Hey Product Hunters - one of the makers of the Infinity here. I visit PH pretty regularly, so it's pretty cool to see that @bentossell beat me to the punch and posting our project here :D We're an NFP, and every Infinity order contributes to the distribution of tech to children in need around the world. We've designed the Infinity to be a perfect fit for practically any kid, anywhere - largely thanks to modularity. If you've got any questions for us, just hit me up!
@pwcotton I am interested in trying to combat illiteracy in South Philadelphia. Do you think an adult learning to read would feel embarrassed by using this? I think the concept is amazing and way it is constructed is genius. Introducing people to a new Macbook Pro who have no computer experience can be scary. This seems more friendly.
@youngfonz thanks for the awesome feedback! I don't think so! As much we've designed a computer for children, we've designed a computer we'd be proud to use, a computer without compromise. The real magic we've seen has been with the quality of the screen, at 2560x1600 it is significantly higher than any iPad, at a fraction of the cost. On a personal level, I've been so involved with the engineering that we've been caught flat-footed with our campaign. Any ideas on how we can drive interest in product? All the best, R
@_srikhanta Thank you for responding! I would love to think of ways to get this amazing product noticed! Let's keep in touch!
h/t to @jason for tweeting about this... This is what they say on their campaign: At One Education, we’ve developed the Infinity, a sustainable way to close this divide, without creating an e-waste crisis at the same time. We’re also focusing our efforts on the portion of the global population already wired to think creatively, to maximise our impact - primary school aged children. With the support of their teachers and parents - it is our mission to make the Infinity the cornerstone of a child’s education.
When Phonebloks announced their modular phone, I was very skeptical of it for the same reasons John Gruber mentioned: consumer phones are expectedly replaced every two years, if not one, and so waste is inevitable even in a modular product; and consumers will still prefer to buy the phone that is lighter, smaller, sexier.

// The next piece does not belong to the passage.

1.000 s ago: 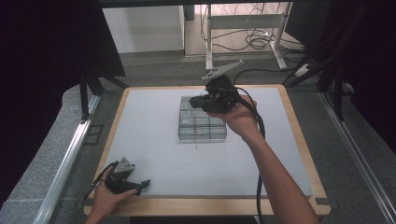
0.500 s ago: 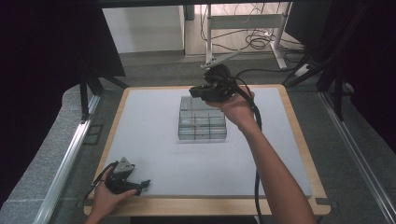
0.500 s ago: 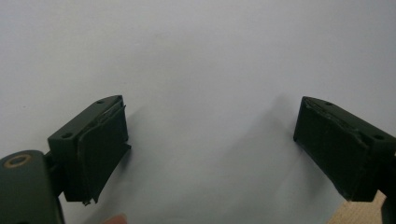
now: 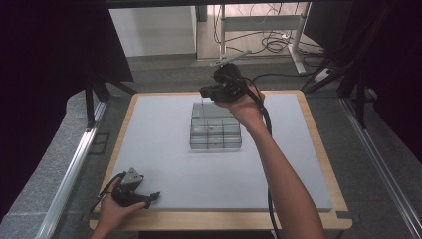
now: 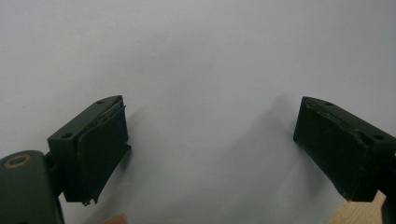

I am, however, interested in the Infinity for the same reasons I was skeptical of Phonebloks: computers are replaced less often than phones, children are a market who need their computers replaced even less, and the intrinsic curiosity of a child yields dividends when that curiosity is rewarded—being able to earn ownership through assembling their computer, and knowledge by opening it up to replace parts, is exactly the kind of thing kids crave. This is neat. I hope it does well.
@thetylerhayes you've pretty much nailed it. The "green angle" works a little better for us than it does with phones simply because the computer lifecycle is a bit longer, and devices for children already make do with less - but the big piece (in my opinion) is that we're a not-for-profit who want to create a "donation market" within the module upgrade cycle. When the first module upgrades are available, we'll be incentivising customers to send their unused parts back to us so that we can refurb and pass them on to kids who need them (and otherwise couldn't get 'em.) Couldn't agree more about device ownership and the benefits of being able to explore what your computer is made of, but obviously I'm a bit biased ;)
I just shared this out on Twitter and It is a great idea. I work for a school district and it can be a slippery slope with the life cycle of purchasing devices for students. I think Australia has been ahead of the game for a long time with mobile learning. Good luck.